Once, a validator rejoins by unjailing themselves, we begin a new slashing period; if they commit a new infraction after unjailing, it gets slashed cumulatively on top of the worst infraction from the previous slashing period.

However, while infractions are grouped based off of the slashing periods, because evidence can be submitted up to an unbondingPeriod after the infraction, we still have to allow for evidence to be submitted for previous slashing periods. For example, if the sequence of events is:

  1. Validator A commits Infraction 1 (worth 30% slash)
  2. Validator A commits Infraction 2 (worth 40% slash)
  3. Evidence for Infraction 1 reaches state machine (and Validator A is put in jail)
  4. Validator A unjails

We are now in a new slashing period, however we still have to keep the door open for the previous infraction, as the evidence for Infraction 2 may still come in.

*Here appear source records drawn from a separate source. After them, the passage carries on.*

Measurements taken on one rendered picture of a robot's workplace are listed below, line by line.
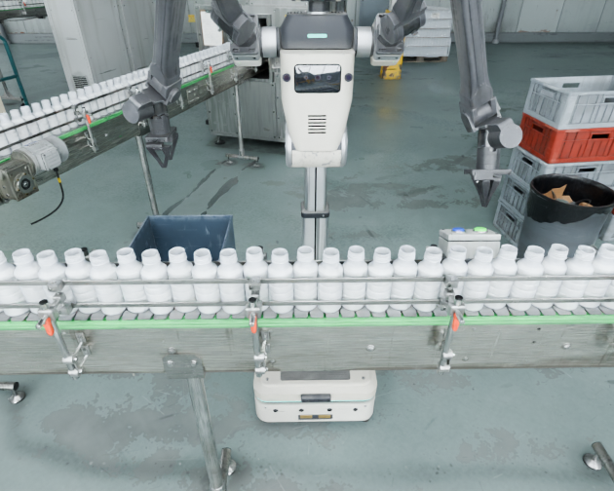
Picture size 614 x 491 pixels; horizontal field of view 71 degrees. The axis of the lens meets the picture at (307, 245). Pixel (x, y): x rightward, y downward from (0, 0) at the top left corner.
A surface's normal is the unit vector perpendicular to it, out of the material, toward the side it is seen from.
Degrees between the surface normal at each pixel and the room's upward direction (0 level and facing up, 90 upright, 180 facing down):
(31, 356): 90
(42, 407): 0
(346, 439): 0
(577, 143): 90
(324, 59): 90
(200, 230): 90
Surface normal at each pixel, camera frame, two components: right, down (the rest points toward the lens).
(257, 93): -0.29, 0.52
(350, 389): 0.01, -0.44
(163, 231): 0.02, 0.55

As the number of slashing periods increase, it creates more complexity as we have to keep track of the highest infraction amount for every single slashing period.

Note: Currently, according to the slashing module spec, a new slashing period is created every time a validator is unbonded then rebonded. This should probably be changed to jailed/unjailed. See issue #3205 (opens new window) for further details. For the remainder of this, I will assume that we only start a new slashing period when a validator gets unjailed.

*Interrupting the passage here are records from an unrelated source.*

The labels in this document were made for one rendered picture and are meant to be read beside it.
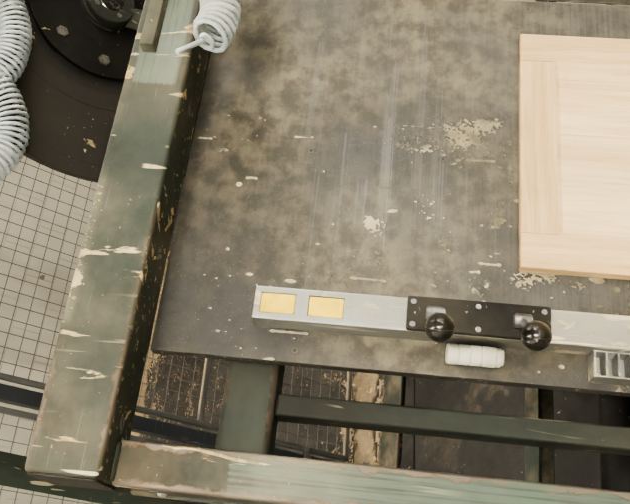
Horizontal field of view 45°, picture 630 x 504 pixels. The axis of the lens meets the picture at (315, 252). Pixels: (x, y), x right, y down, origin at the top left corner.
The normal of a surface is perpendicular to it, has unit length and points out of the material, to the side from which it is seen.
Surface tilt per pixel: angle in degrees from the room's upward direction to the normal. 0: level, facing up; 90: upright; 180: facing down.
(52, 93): 90
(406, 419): 51
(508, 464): 0
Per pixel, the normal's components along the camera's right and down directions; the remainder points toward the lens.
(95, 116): 0.58, -0.27
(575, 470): -0.80, -0.32
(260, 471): -0.05, -0.42

The maximum number of slashing periods is the len(UnbondingPeriod) / len(JailPeriod). The current defaults in Gaia for the UnbondingPeriod and JailPeriod are 3 weeks and 2 days, respectively. This means there could potentially be up to 11 slashing periods concurrently being tracked per validator. If we set the JailPeriod >= UnbondingPeriod, we only have to track 1 slashing period (i.e not have to track slashing periods).

Currently, in the jail period implementation, once a validator unjails, all of their delegators who are delegated to them (haven't unbonded / redelegated away), stay with them. Given that consensus safety faults are so egregious (way more so than liveness faults), it is probably prudent to have delegators not "auto-rebond" to the validator.

# Proposal: infinite jail

We propose setting the "jail time" for a validator who commits a consensus safety fault, to infinite (i.e. a tombstone state). This essentially kicks the validator out of the validator set and does not allow them to re-enter the validator set. All of their delegators (including the operator themselves) have to either unbond or redelegate away. The validator operator can create a new validator if they would like, with a new operator key and consensus key, but they have to "re-earn" their delegations back.

Implementing the tombstone system and getting rid of the slashing period tracking will make the slashing module way simpler, especially because we can remove all of the hooks defined in the slashing module consumed by the staking module (the slashing module still consumes hooks defined in staking).

# Single slashing amount

Another optimization that can be made is that if we assume that all ABCI faults for Tendermint consensus are slashed at the same level, we don't have to keep track of "max slash". Once an ABCI fault happens, we don't have to worry about comparing potential future ones to find the max.

Currently the only Tendermint ABCI fault is:

  • Unjustified precommits (double signs)

It is currently planned to include the following fault in the near future:

  • Signing a precommit when you're in unbonding phase (needed to make light client bisection safe)

Given that these faults are both attributable byzantine faults, we will likely want to slash them equally, and thus we can enact the above change.

Note: This change may make sense for current Tendermint consensus, but maybe not for a different consensus algorithm or future versions of Tendermint that may want to punish at different levels (for example, partial slashing).